» **What to produce**:
Write out the data exactly from its first line onward, ending with the line in which "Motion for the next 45" appears.

Dataset entries:
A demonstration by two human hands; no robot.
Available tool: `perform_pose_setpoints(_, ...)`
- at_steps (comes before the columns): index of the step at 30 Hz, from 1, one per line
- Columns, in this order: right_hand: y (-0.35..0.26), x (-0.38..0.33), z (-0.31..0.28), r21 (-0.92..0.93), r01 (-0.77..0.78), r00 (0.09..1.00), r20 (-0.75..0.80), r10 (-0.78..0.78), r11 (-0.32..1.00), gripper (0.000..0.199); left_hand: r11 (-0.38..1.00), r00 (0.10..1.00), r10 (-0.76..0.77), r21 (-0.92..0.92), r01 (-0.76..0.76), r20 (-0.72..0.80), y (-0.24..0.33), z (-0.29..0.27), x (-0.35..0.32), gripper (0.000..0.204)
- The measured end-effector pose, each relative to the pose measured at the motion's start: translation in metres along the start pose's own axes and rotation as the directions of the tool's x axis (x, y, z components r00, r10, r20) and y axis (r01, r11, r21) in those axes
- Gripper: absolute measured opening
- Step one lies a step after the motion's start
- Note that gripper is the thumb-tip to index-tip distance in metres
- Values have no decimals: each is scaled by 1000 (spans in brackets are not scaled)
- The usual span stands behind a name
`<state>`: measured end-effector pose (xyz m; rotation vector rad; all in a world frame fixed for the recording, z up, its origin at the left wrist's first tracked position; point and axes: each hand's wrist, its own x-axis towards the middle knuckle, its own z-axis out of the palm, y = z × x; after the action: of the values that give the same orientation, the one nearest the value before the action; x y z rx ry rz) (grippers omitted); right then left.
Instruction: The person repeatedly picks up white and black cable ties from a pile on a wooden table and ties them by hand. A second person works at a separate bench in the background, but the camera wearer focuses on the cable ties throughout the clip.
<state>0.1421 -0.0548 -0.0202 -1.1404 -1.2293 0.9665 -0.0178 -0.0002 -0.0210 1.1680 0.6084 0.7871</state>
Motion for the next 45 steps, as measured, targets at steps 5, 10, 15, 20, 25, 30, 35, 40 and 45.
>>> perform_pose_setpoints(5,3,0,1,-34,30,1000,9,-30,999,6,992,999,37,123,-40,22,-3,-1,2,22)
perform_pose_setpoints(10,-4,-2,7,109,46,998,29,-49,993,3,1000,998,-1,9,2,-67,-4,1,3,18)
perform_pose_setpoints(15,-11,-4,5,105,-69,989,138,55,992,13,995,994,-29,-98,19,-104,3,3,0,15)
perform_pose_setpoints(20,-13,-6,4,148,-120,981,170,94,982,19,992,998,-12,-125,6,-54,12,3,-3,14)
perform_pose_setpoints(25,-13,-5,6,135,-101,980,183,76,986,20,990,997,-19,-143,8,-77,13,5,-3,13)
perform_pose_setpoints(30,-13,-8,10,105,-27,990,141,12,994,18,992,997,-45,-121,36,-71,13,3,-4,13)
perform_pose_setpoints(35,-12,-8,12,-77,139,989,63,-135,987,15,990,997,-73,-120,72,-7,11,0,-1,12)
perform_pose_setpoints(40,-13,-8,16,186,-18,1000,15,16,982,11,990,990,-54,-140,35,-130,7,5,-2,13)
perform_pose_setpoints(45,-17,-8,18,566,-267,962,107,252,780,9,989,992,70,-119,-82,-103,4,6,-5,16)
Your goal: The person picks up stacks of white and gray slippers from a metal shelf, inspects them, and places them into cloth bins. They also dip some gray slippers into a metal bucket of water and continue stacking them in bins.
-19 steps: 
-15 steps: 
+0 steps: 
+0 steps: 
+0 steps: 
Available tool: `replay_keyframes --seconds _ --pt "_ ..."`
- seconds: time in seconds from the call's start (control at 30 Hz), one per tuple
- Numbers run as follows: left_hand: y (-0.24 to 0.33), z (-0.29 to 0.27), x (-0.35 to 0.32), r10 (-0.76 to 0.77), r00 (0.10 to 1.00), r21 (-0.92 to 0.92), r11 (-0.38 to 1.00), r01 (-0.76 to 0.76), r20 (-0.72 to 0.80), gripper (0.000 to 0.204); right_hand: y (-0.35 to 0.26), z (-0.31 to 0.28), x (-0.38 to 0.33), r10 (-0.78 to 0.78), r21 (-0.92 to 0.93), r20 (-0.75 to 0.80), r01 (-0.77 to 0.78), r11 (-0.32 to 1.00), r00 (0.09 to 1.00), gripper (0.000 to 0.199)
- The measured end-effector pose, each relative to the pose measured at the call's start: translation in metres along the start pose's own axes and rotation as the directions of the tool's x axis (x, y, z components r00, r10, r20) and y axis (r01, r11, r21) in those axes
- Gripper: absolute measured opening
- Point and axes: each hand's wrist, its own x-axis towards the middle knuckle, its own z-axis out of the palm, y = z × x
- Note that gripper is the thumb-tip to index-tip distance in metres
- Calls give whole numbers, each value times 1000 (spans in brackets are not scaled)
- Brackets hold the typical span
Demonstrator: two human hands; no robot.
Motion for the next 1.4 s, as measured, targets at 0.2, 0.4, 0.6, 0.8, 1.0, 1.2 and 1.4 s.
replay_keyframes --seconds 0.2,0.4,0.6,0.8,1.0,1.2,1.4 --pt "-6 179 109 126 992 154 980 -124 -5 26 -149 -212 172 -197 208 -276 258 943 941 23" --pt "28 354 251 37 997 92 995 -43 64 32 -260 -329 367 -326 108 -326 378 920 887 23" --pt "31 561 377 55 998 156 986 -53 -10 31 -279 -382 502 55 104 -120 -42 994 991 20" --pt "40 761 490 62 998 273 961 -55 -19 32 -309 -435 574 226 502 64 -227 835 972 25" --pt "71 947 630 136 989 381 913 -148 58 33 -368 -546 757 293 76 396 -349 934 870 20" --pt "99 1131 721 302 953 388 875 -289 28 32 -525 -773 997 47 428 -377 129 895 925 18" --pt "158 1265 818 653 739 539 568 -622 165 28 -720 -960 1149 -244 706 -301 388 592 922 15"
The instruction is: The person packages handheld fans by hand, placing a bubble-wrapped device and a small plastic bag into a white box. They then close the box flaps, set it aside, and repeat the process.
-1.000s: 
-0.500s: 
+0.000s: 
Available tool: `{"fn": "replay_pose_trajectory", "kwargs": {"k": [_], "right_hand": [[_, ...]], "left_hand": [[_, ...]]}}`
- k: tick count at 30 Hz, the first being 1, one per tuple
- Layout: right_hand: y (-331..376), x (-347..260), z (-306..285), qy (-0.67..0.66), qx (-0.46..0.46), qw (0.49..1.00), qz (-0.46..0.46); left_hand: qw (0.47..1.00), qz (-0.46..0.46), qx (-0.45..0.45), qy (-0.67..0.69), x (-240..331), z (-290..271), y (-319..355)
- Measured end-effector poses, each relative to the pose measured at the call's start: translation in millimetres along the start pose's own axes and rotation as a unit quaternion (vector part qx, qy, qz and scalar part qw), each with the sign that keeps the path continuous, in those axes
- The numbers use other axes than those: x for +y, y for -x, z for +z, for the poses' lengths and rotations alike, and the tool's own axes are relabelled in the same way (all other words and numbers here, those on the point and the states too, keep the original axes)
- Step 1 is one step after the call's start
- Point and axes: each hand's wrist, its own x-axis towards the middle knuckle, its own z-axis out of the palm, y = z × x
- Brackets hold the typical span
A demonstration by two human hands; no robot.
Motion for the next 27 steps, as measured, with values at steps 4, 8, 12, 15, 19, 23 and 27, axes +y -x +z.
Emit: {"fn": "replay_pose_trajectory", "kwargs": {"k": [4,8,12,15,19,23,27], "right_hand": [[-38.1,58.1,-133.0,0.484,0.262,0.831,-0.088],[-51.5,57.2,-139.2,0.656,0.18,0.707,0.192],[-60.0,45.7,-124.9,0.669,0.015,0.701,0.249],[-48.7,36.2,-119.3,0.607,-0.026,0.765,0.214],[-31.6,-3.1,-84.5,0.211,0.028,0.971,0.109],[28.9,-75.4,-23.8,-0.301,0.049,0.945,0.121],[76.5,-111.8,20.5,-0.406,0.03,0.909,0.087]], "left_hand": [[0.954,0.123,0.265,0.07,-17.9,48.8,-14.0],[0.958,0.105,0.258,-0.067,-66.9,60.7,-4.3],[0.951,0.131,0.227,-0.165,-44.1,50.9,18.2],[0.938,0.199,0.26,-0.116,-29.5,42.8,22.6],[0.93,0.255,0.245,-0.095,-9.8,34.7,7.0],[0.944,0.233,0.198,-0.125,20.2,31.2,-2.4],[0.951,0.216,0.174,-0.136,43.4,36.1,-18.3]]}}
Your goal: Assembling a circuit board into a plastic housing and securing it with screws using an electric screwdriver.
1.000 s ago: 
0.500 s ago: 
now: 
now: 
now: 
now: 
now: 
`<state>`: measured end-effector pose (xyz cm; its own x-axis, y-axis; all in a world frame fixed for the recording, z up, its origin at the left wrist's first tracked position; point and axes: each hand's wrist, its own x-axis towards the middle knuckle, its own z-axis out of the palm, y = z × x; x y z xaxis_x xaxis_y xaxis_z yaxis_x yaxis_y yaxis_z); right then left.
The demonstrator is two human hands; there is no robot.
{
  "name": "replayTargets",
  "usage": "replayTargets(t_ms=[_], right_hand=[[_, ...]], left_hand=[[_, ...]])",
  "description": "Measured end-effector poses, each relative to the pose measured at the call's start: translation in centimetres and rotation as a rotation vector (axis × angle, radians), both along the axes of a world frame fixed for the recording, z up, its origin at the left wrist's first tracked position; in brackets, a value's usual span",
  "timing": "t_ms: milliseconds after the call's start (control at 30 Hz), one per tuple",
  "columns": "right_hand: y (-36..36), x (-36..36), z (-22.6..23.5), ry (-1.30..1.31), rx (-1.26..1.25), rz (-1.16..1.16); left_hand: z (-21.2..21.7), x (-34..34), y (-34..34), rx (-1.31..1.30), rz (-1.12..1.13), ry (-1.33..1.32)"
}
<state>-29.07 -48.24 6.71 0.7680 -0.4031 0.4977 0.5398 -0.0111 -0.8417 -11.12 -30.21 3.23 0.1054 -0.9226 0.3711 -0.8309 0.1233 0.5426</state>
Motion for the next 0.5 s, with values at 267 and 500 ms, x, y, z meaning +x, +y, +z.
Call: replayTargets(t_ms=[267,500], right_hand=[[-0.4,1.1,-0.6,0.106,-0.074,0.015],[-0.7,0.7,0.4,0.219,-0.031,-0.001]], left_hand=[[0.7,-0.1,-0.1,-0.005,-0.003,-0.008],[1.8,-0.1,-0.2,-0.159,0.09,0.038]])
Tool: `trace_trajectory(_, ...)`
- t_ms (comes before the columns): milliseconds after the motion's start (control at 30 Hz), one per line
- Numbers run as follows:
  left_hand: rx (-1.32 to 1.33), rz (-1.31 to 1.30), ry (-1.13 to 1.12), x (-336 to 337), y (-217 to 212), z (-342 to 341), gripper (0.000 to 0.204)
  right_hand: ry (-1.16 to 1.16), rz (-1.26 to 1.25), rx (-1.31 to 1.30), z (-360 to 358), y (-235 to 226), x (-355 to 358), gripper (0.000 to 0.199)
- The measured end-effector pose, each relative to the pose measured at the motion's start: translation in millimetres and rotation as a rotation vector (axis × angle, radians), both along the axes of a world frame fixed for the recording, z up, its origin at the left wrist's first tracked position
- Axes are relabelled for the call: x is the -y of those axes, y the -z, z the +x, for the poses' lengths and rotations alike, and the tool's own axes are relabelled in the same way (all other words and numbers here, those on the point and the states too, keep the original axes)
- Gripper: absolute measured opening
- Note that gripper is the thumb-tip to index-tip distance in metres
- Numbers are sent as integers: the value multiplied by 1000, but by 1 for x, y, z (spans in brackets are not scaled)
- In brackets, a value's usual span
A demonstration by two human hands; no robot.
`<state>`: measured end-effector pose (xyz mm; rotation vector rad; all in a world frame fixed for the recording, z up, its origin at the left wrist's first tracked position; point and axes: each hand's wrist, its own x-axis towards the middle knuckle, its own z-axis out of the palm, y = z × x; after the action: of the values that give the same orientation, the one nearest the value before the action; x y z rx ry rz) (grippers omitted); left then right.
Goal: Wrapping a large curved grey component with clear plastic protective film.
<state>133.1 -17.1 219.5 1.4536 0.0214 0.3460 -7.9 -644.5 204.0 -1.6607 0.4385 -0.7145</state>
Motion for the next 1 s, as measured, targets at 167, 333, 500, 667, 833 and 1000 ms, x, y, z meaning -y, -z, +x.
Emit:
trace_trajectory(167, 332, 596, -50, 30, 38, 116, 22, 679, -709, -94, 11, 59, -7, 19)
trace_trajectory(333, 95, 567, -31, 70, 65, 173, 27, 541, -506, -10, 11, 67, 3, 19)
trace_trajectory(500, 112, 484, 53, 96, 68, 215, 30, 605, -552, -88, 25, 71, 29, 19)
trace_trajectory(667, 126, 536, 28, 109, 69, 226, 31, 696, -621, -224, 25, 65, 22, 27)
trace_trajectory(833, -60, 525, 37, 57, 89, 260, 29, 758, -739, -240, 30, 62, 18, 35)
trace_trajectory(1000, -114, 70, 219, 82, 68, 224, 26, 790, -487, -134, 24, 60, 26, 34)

» **Answer to the exercise**:
A demonstration by two human hands; no robot.
Available tool: `perform_pose_setpoints(_, ...)`
- at_steps (comes before the columns): index of the step at 30 Hz, from 1, one per line
- Columns, in this order: right_hand: y (-0.35..0.26), x (-0.38..0.33), z (-0.31..0.28), r21 (-0.92..0.93), r01 (-0.77..0.78), r00 (0.09..1.00), r20 (-0.75..0.80), r10 (-0.78..0.78), r11 (-0.32..1.00), gripper (0.000..0.199); left_hand: r11 (-0.38..1.00), r00 (0.10..1.00), r10 (-0.76..0.77), r21 (-0.92..0.92), r01 (-0.76..0.76), r20 (-0.72..0.80), y (-0.24..0.33), z (-0.29..0.27), x (-0.35..0.32), gripper (0.000..0.204)
- The measured end-effector pose, each relative to the pose measured at the motion's start: translation in metres along the start pose's own axes and rotation as the directions of the tool's x axis (x, y, z components r00, r10, r20) and y axis (r01, r11, r21) in those axes
- Gripper: absolute measured opening
- Step one lies a step after the motion's start
- Note that gripper is the thumb-tip to index-tip distance in metres
- Values have no decimals: each is scaled by 1000 (spans in brackets are not scaled)
- The usual span stands behind a name
`<state>`: measured end-effector pose (xyz m; rotation vector rad; all in a world frame fixed for the recording, z up, its origin at the left wrist's first tracked position; point and axes: each hand's wrist, its own x-axis towards the middle knuckle, its own z-axis out of the palm, y = z × x; after the action: of the values that give the same orientation, the one nearest the value before the action; x y z rx ry rz) (grippers omitted); right then left.
Instruction: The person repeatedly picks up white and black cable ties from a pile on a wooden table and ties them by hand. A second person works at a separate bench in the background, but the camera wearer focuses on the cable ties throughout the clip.
<state>0.1421 -0.0548 -0.0202 -1.1404 -1.2293 0.9665 -0.0178 -0.0002 -0.0210 1.1680 0.6084 0.7871</state>
Motion for the next 45 steps, as measured, targets at steps 5, 10, 15, 20, 25, 30, 35, 40 and 45.

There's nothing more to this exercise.